Inspiration comes from all over for me. I continually get inspired by many random visual things... photographs, movies, paintings, old, new, words, professionals, amateurs, scribbles on bathroom walls, bizarre scenes I see on the street...
For snowboarding, inspiration came from Kevin Zacher. When I first moved West, I was his assistant and was constantly around his photos. I saw every one, not just the ones that got published. He showed me that a good photo could come out of any snowboarding situation, even if it wasn't someone on Burton doing a huge stunt.
What do you prefer now? Digital or Film?
Uh oh. I used to swear by film, but now I am going to have to go with digital. There, I said it, I prefer digital now. At least for color. However, I still despise black and white digital. It looks so shitty. Nothing beats a print from a big old b&w negative.

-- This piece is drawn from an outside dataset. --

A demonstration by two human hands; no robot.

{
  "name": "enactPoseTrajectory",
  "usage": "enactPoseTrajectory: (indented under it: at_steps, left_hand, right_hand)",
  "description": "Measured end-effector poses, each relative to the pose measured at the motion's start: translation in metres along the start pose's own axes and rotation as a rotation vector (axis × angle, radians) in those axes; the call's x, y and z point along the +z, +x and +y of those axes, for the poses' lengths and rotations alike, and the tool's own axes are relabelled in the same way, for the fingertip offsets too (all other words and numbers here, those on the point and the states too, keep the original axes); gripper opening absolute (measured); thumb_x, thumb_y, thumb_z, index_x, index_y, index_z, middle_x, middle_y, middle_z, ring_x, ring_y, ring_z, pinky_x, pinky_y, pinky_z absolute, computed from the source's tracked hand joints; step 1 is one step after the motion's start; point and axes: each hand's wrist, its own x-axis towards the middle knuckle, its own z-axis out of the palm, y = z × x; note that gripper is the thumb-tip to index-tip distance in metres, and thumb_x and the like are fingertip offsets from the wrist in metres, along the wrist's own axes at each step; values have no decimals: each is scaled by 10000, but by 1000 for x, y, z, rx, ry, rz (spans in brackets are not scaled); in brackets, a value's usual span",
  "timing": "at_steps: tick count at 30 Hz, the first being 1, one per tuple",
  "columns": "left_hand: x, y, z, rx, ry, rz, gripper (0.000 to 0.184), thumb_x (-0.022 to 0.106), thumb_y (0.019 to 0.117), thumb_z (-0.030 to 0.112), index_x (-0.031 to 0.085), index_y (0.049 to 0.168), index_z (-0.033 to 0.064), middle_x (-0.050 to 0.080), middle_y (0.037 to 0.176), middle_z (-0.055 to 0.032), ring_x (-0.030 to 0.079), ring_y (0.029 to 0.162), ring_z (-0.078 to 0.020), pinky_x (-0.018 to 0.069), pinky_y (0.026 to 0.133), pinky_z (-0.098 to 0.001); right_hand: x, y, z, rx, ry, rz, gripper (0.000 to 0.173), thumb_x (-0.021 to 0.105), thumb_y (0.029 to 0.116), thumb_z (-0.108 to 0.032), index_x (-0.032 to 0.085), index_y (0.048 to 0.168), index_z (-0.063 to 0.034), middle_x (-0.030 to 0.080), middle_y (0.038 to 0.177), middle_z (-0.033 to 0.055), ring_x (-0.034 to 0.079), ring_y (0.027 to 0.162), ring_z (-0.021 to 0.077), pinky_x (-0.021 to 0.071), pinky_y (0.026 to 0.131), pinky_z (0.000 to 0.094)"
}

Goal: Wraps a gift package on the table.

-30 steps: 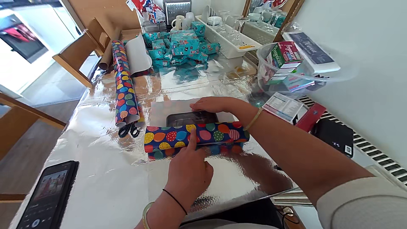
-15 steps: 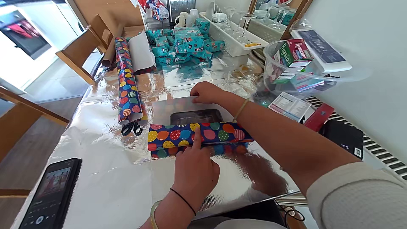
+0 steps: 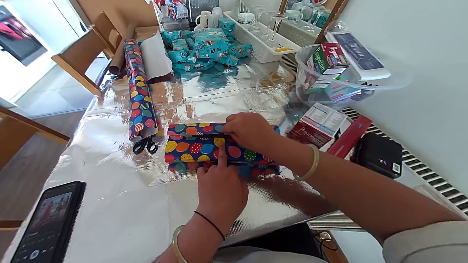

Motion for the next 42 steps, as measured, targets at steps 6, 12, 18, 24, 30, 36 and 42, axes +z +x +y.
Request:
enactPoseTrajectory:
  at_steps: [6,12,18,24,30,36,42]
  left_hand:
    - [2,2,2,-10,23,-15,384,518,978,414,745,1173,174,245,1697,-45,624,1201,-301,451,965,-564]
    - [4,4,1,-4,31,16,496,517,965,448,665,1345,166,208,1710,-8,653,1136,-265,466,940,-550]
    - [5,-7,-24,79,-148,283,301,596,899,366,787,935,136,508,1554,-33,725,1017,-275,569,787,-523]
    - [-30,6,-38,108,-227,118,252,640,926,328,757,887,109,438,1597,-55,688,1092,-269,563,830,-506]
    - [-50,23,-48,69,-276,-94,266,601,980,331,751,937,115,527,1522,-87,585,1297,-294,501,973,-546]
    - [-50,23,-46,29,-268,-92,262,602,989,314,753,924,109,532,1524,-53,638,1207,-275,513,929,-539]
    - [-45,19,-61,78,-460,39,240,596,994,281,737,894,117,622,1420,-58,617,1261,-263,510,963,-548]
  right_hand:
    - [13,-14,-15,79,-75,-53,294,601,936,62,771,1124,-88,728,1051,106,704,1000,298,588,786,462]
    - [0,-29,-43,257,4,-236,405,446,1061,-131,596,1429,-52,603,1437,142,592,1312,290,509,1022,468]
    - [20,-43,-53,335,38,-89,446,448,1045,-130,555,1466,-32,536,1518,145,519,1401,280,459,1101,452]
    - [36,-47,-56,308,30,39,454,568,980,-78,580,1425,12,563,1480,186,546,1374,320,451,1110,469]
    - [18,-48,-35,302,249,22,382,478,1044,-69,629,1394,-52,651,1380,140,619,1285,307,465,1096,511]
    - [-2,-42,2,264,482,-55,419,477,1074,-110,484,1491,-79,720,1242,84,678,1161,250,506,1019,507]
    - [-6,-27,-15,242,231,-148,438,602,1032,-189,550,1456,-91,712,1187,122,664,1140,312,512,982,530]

Elaborate on why you would prefer film..
You can't recreate grain in digital, yet. Check back with me in a few years and I might be shooting b&w digital though.
What was your background before you shot photos for living?
I was 16 or 17 when I started shooting photos. I went to university for photography and when I left, I moved to UT. Nothing to exciting before I was shooting snowboarding. Just random after-school jobs in New Jersey.
How did you get into it?
All my photo classmates were either going to NY or to LA to try and "make it big" after school. I wanted nothing to do with that. I had grown up snowboarding for fun and somewhere along the line I had picked up a snowboard magazine and said "I could shoot these photos". I started emailing photographers to see if they needed any help. I emailed Trevor Graves and he recommended getting in touch with Kevin Zacher. I emailed Zacher and he said "Yea give me a call if you ever make it to UT" A few weeks later I packed my van and headed West. I lived in a tent in UT for a week until I found a room to rent. I then called Kevin, who seemed kind of suprised but said "Come over, I am going to shoot something right now." And that was that. I bet I still have that first email somewhere.
Is shooting snowboarding something you get tired of?
For me, yes. I had a blast and really appreciate what snowboarding did for me, but I lost interest in it. But, after taking a year off, I would love to do some trips next year. Unfortunately, a big part of snow photography is being in constant contact with the industry. I haven't been keeping up with my contacts, and may have shot myself in the foot. Hopefully though I can re connect and get some snow jobs next season. I am keeping my fingers crossed that the offers will come rolling in after my Spatziba interview!
What was the day you thought you had THE shot that would make you the king of the world?
Haha, still haven't got that shot yet. I do take some "fineart" shots (on black and white film!) that make me feel like the king of MY world, but would probably just creep out the rest of the world.
What's the hidden link between shooting snowboarding and Playboy?
Layers and layers of warm clothing? I was never very good at getting girl's clothing off.